I am in Banff, Canada attending the Banff World Media Festival. This is a meeting of movie and TV producers, writers and agents all looking for the next big thing. I am here to try to convince them that my proposed TV series called Conflict of Interest is the next big thing. (If anyone out there has relatives in the producing business and they are looking for a hit show, let me know).

This is a meeting of perhaps several hundred people, many of whom come for the scenery (it’s in the Canadian Rockies), but most are here to do business. They are all about taking meetings and hearing pitches and that’s what I am here for, too. It’s been eye opening in the first day. Why? Re-read the title of this blog.
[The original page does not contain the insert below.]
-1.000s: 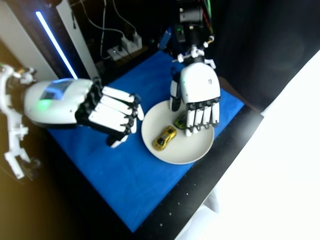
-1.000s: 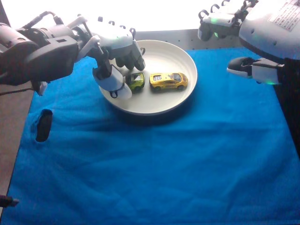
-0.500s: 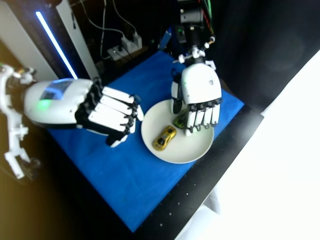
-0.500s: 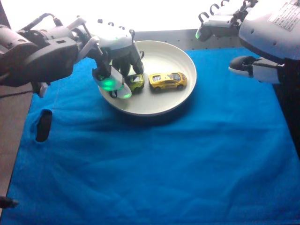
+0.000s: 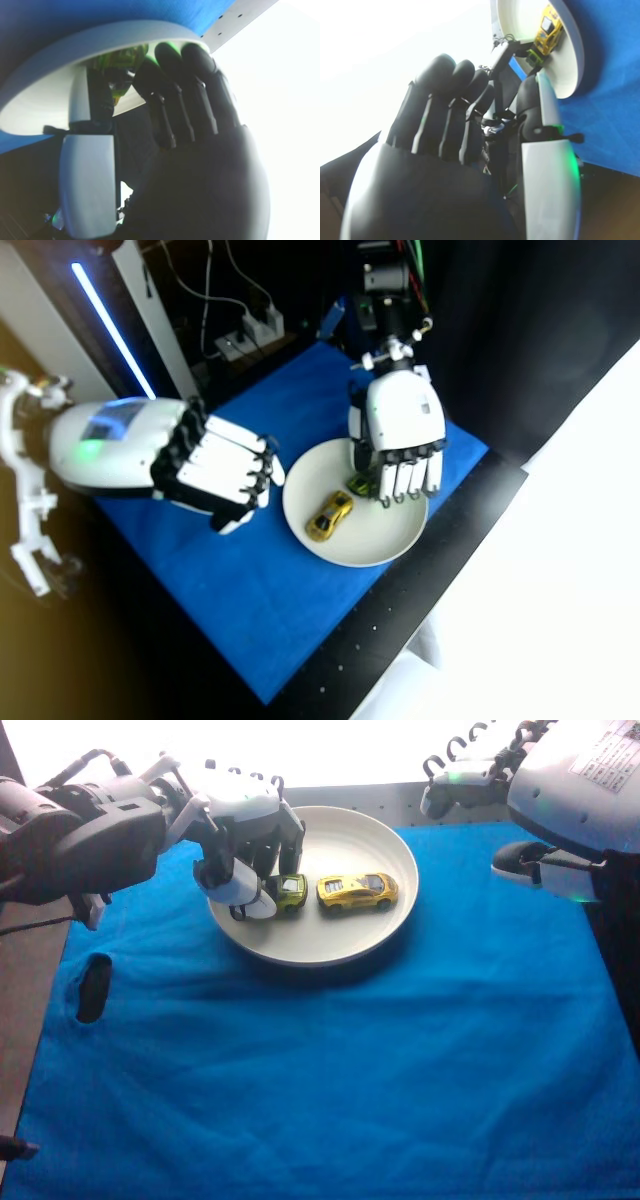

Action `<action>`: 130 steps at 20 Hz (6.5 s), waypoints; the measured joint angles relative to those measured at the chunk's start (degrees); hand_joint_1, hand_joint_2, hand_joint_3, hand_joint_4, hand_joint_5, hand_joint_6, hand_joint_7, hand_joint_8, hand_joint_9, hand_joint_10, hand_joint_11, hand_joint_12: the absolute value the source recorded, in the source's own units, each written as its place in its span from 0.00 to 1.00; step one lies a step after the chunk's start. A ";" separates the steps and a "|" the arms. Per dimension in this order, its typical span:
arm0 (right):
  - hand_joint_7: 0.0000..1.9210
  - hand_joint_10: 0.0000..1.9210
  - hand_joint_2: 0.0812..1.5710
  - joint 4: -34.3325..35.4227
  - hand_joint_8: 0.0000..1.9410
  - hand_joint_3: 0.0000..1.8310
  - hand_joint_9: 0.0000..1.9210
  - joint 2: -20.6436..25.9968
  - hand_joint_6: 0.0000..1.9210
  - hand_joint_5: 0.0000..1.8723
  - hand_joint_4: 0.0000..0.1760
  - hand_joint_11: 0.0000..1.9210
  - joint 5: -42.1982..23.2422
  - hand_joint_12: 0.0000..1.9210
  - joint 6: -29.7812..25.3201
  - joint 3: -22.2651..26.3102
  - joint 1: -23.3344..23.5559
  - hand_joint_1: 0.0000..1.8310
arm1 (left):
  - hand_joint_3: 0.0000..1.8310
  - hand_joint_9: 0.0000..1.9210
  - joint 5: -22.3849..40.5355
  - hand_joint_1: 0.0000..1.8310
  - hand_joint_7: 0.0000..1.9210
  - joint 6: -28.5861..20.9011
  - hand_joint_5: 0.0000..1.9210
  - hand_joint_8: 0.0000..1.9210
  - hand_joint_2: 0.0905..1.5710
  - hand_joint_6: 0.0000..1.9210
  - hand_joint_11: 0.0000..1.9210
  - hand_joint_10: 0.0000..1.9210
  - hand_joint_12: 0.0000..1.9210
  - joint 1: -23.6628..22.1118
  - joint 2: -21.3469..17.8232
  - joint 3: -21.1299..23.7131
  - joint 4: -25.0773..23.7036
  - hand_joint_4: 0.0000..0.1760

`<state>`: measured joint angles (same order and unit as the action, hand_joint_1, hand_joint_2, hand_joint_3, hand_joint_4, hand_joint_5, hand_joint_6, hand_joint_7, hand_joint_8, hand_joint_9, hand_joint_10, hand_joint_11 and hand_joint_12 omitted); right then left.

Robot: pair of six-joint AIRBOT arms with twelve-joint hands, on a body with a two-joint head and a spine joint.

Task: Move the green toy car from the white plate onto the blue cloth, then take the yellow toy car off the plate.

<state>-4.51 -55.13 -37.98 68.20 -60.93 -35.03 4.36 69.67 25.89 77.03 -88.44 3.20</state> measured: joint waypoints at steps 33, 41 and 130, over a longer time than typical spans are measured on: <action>0.33 0.68 0.64 1.09 0.42 0.00 0.28 0.24 0.29 0.29 0.00 0.25 -0.11 0.93 0.00 0.09 -0.17 0.66 | 0.00 0.38 20.41 0.66 0.44 0.66 0.41 0.75 0.76 0.58 0.28 0.77 0.96 8.50 -27.23 33.70 -5.46 0.00; 0.30 0.70 0.65 1.60 0.48 0.00 0.27 0.22 0.33 0.26 0.00 0.28 0.15 0.91 0.00 -0.15 -0.24 0.67 | 0.00 0.33 19.87 0.63 0.42 0.26 0.38 0.76 0.77 0.65 0.21 0.80 1.00 14.10 -30.05 38.97 -7.23 0.00; 0.32 0.97 0.60 -0.83 0.84 0.00 0.37 -26.01 0.00 0.32 0.00 0.44 27.10 1.00 1.27 -23.63 9.27 0.50 | 0.00 0.32 52.96 0.48 0.34 6.21 0.37 0.47 0.78 0.72 0.23 0.58 0.86 24.11 -28.55 39.23 16.72 0.97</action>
<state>-5.34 -81.14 -10.87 69.47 -84.55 -25.76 57.32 75.88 50.00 48.49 -49.21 19.92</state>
I feel like I am at my first AACR meeting trying to grab the attention of the big shots to look at my data. Back then (my first AACR meeting was in 1978), ASCO and AACR met together at a hotel. Now they are huge and need convention centers and would never consider a joint meeting. This Banff meeting is more of a throw back. My guess is that these people use Cannes and Sundance as their AACR/ASCO equivalent.

But I am a newbie who has been accompanied here by my co-author and a producer to try and link our story with some interested buyer. No news yet—but it’s early.

At one of the early sessions, six leaders in content television were on a panel discussing the changes in the TV industry that seem to be happening very quickly.

What we Baby Boomers call TV, they call linear content. That is, it is broadcast through the air, on cable or via satellite to homes all across the Fruited Plain (and Canada and the rest of the world) where it is viewed simultaneously or DVR’d for later consumption. Some of this linear TV has ads (e.g. NBC, CBS, ABC and Fox along with FX and others) and some does not (HBO, SHO).

But linear content is being challenged by OTT. That stands for Over The Top and that is Netflix, Amazon et al. (known collectively as FAANG-Facebook, Amazon, Apple, Netflix and Google). Here the content is delivered via the Internet and it can be watched whenever is desired by the viewer including the ever-popular binge watching of a whole season of a show. The Millennials and younger use OTT.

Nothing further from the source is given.